- **PROBLEM REQUIREMENTS**:
Lines with the word "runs": copy all of them from the entries below.

- **INFORMATION GIVEN**:
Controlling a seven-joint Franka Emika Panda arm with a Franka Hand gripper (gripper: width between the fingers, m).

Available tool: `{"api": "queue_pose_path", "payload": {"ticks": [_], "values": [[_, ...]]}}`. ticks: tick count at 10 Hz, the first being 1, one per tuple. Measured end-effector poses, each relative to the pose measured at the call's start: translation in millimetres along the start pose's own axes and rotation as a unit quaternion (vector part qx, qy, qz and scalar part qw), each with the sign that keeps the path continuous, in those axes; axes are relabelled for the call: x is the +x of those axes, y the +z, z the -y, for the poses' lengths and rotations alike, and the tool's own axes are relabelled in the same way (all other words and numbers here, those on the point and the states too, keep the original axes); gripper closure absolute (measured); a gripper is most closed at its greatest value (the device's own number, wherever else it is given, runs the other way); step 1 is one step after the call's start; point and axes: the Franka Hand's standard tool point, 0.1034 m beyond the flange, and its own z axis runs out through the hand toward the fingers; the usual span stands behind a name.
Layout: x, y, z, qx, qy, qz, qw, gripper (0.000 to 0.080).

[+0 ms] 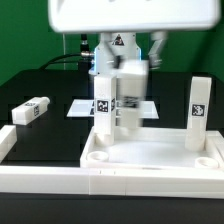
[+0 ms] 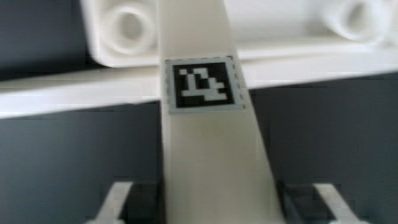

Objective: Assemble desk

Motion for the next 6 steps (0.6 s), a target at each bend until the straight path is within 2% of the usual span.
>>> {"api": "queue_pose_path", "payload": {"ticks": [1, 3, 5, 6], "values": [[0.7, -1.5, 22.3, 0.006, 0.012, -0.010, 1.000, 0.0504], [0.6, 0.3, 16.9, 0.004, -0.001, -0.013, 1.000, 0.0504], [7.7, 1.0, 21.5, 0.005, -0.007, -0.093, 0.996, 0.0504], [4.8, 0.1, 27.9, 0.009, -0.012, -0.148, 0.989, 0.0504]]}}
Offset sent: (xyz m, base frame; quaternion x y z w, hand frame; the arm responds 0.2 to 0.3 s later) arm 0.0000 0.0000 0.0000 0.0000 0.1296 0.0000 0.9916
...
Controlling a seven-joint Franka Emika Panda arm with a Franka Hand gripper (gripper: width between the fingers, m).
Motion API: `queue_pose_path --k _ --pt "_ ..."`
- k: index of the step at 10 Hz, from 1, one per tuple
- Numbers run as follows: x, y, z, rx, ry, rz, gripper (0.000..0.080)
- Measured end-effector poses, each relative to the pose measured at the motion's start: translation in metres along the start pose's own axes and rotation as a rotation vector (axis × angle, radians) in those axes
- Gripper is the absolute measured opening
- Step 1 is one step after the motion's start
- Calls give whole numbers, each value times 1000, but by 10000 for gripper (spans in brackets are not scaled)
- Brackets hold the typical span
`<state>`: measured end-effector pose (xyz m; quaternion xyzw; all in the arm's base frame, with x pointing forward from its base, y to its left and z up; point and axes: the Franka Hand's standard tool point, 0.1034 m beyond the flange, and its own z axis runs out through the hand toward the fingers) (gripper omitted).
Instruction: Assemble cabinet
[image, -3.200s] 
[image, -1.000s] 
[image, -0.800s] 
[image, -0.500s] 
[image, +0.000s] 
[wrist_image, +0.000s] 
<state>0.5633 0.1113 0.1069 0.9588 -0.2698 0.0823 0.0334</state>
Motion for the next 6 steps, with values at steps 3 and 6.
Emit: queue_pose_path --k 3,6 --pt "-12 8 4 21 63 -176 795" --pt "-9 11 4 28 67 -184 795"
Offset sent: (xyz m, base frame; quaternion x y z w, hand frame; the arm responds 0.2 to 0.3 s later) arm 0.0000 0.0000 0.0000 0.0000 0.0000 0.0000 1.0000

- **RESPONSE**:
Available tool: `{"api": "queue_pose_path", "payload": {"ticks": [_], "values": [[_, ...]]}}`. ticks: tick count at 10 Hz, the first being 1, one per tuple. Measured end-effector poses, each relative to the pose measured at the call's start: translation in millimetres along the start pose's own axes and rotation as a unit quaternion (vector part qx, qy, qz and scalar part qw), each with the sign that keeps the path continuous, in those axes; axes are relabelled for the call: x is the +x of those axes, y the +z, z the -y, for the poses' lengths and rotations alike, and the tool's own axes are relabelled in the same way (all other words and numbers here, those on the point and the states too, keep the original axes); gripper closure absolute (measured); a gripper is most closed at its greatest value (the device's own number, wherever else it is given, runs the other way); step 1 is one step after the call's start; point and axes: the Franka Hand's standard tool point, 0.1034 m beyond the flange, and its own z axis runs out through the hand toward the fingers; the usual span stands behind a name.
`<state>`: measured end-effector pose (xyz m; quaternion xyzw; all in the arm's base frame, with x pointing forward from its base, y to its left and z up; point and axes: the Franka Hand's standard tool point, 0.1034 m beyond the flange, and its own z axis runs out through the hand toward the fingers) (gripper omitted).

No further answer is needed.